NEW YORK (TheStreet) -- Polaris Industries (PII) - Get Report stock is declining by 11.74% to $70.87 on heavy trading volume on Tuesday, after the company reported lower-than-expected 2015 fourth quarter earnings results.
Before the market open on Tuesday, the off-road vehicle manufacturer reported that earnings declined by 16% year-over-year to $1.66 per share, which missed analysts' forecasts for earnings of $1.69 per share.
Revenue declined by 13% year-over-year to $1.1 billion, higher than analysts' estimates for revenue of $1.08 billion.
Unseasonably warm weather caused a decline in off-road vehicle and snowmobile sales, which dropped by 18%, according to Polaris. Additionally, the company faces weak sales in oil markets and in farm economies, the company said in a presentation.
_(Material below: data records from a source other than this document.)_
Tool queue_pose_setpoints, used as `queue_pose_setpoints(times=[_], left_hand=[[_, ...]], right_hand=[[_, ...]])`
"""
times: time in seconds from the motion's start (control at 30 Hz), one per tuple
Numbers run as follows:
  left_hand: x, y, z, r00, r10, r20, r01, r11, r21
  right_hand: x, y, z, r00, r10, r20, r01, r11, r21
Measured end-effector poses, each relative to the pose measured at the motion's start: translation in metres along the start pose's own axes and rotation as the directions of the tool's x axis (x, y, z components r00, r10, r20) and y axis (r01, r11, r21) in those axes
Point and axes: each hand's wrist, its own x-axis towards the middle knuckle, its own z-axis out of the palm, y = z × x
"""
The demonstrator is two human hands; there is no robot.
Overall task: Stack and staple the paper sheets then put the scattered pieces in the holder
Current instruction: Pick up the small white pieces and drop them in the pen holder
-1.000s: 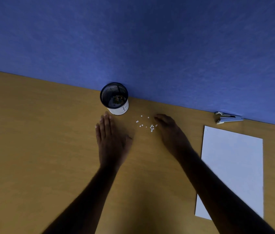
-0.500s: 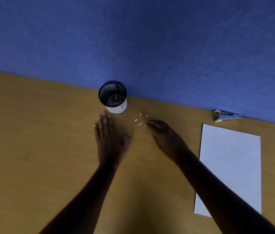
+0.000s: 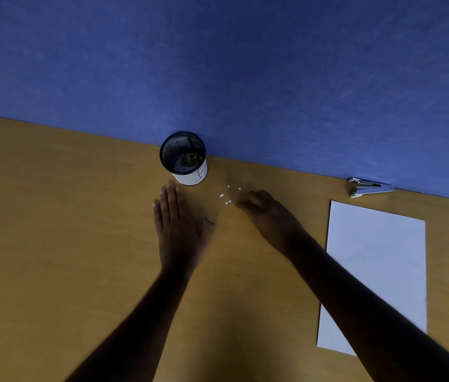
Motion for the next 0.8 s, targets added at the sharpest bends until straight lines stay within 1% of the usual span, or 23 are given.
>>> queue_pose_setpoints(times=[0.1,0.13,0.17,0.2,0.23,0.27,0.33,0.37,0.4,0.47,0.5,0.57,0.63,0.67,0.73,0.8], left_hand=[[0.001,0.000,0.000,1.000,-0.005,0.005,0.005,1.000,-0.003],[0.001,0.000,0.000,1.000,-0.006,0.005,0.006,1.000,-0.004],[0.001,0.000,0.000,1.000,-0.007,0.004,0.007,1.000,-0.003],[0.001,0.000,-0.001,1.000,-0.007,0.004,0.007,1.000,0.000],[0.001,0.000,-0.001,1.000,-0.006,0.001,0.006,1.000,0.002],[0.001,0.000,-0.001,1.000,-0.007,-0.001,0.007,1.000,0.002],[0.001,0.001,-0.001,1.000,-0.009,0.000,0.009,1.000,-0.009],[0.001,0.001,0.000,1.000,-0.010,0.002,0.010,1.000,-0.011],[0.001,0.000,0.000,1.000,-0.010,0.006,0.010,1.000,-0.010],[0.001,-0.001,0.001,1.000,-0.002,0.009,0.002,1.000,-0.009],[0.002,-0.001,0.001,1.000,0.000,0.008,0.000,1.000,-0.010],[0.001,-0.001,0.001,1.000,-0.001,0.007,0.001,1.000,-0.008],[0.001,-0.001,0.001,1.000,0.001,0.010,-0.001,1.000,-0.006],[0.001,-0.001,0.001,1.000,0.003,0.014,-0.003,1.000,0.001],[0.002,-0.002,0.001,1.000,0.003,0.020,-0.004,1.000,0.023],[0.002,-0.002,0.001,1.000,-0.001,0.027,0.000,1.000,0.028]], right_hand=[[0.004,0.005,0.002,1.000,-0.027,-0.007,0.027,0.999,-0.019],[0.006,0.007,0.004,1.000,-0.011,-0.025,0.011,1.000,-0.009],[0.008,0.007,0.005,0.998,0.042,-0.046,-0.040,0.998,0.046],[0.010,0.005,0.003,0.989,0.133,-0.062,-0.123,0.982,0.146],[0.012,0.004,0.000,0.969,0.237,-0.062,-0.213,0.939,0.270],[0.012,0.003,-0.003,0.939,0.340,-0.053,-0.292,0.868,0.401],[0.011,0.000,-0.009,0.853,0.522,-0.023,-0.404,0.687,0.604],[0.011,-0.002,-0.013,0.809,0.588,-0.005,-0.428,0.595,0.680],[0.012,-0.003,-0.015,0.771,0.637,0.012,-0.434,0.511,0.742],[0.015,-0.009,-0.022,0.712,0.701,0.034,-0.421,0.388,0.820],[0.019,-0.013,-0.026,0.692,0.720,0.042,-0.411,0.346,0.843],[0.029,-0.024,-0.035,0.682,0.730,0.041,-0.364,0.290,0.885],[0.044,-0.034,-0.045,0.705,0.709,0.017,-0.300,0.276,0.913],[0.053,-0.039,-0.050,0.725,0.689,-0.007,-0.267,0.290,0.919],[0.074,-0.048,-0.059,0.771,0.633,-0.074,-0.202,0.353,0.913],[0.098,-0.056,-0.068,0.814,0.561,-0.155,-0.146,0.454,0.879]])
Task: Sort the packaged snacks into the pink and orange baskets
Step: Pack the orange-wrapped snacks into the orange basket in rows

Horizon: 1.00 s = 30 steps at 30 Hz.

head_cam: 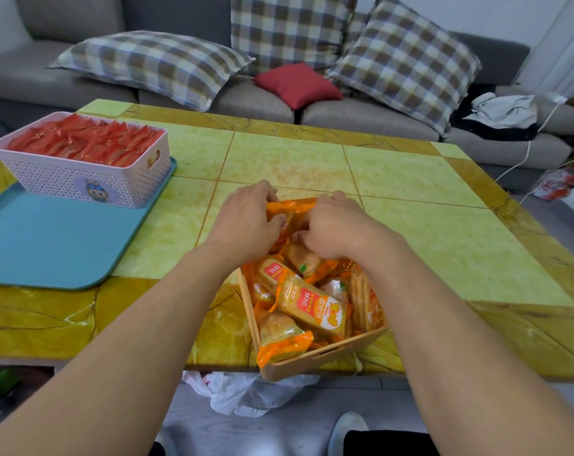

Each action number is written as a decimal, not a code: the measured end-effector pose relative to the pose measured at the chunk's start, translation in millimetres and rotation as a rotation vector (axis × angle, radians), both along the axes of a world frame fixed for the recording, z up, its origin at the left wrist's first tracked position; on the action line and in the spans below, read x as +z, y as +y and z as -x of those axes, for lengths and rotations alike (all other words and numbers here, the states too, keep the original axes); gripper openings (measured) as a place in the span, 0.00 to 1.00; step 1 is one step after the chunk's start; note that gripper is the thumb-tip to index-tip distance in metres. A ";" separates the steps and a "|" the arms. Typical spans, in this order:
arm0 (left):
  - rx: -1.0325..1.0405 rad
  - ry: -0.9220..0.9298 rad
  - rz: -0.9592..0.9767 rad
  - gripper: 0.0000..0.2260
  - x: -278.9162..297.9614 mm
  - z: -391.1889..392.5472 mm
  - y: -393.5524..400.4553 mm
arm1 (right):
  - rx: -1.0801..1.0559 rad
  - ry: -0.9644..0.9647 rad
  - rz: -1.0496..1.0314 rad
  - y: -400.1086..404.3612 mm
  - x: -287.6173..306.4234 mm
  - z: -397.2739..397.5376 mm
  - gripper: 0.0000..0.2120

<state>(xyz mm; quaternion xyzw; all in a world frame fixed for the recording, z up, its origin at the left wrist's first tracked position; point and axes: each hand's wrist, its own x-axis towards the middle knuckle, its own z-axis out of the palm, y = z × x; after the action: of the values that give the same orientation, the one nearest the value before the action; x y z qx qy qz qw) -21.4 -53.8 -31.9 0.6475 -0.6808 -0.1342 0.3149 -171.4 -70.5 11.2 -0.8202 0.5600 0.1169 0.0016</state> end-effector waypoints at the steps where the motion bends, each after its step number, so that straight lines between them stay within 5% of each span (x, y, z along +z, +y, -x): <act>1: 0.006 -0.007 -0.029 0.09 -0.2 -0.4 0.0 | -0.006 0.024 -0.052 1.2 0.2 -2.0 0.21; 13: -0.046 0.133 -0.129 0.20 0.6 -9.7 1.8 | -0.030 0.102 -0.214 9.4 0.8 -16.7 0.20; 24: 0.015 -0.022 -0.068 0.23 -9.7 -8.9 -5.6 | -0.032 0.212 -0.275 10.5 2.2 -25.2 0.21; 30: 0.036 -0.095 -0.088 0.24 -7.0 -3.8 -3.6 | -0.008 -0.148 -0.158 6.2 9.3 -7.1 0.11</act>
<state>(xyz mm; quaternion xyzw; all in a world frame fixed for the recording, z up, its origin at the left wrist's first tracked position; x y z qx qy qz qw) -17.6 -57.4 -39.0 0.6787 -0.6764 -0.1276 0.2559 -164.4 -64.3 20.4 -0.8217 0.5505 0.1001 0.1081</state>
"Our performance failed to meet our earlier projections, as both external and internal challenges restrained growth and profitability," CEO Scott Wine said in a statement. "The strengthening dollar and weakening oil markets combined with an unseasonably warm winter constrained demand for off-road vehicles and snowmobiles, placing pressure on dealer inventory and forcing us to curtail shipments in the fourth quarter."
So far today, 2.62 million shares of Polaris have traded, higher than the company's 30-day average of 1.55 million shares.
Separately, recently, TheStreet Ratings objectively rated this stock according to its "risk-adjusted" total return prospect over a 12-month investment horizon. Not based on the news in any given day, the rating may differ from Jim Cramer's view or that of this articles's author.
TheStreet Ratings rated this stock as a "hold" with a ratings score of C+. The company's strengths can be seen in multiple areas, such as its revenue growth, growth in earnings per share and increase in net income. However, as a counter to these strengths, we also find weaknesses including poor profit margins and a generally disappointing performance in the stock itself.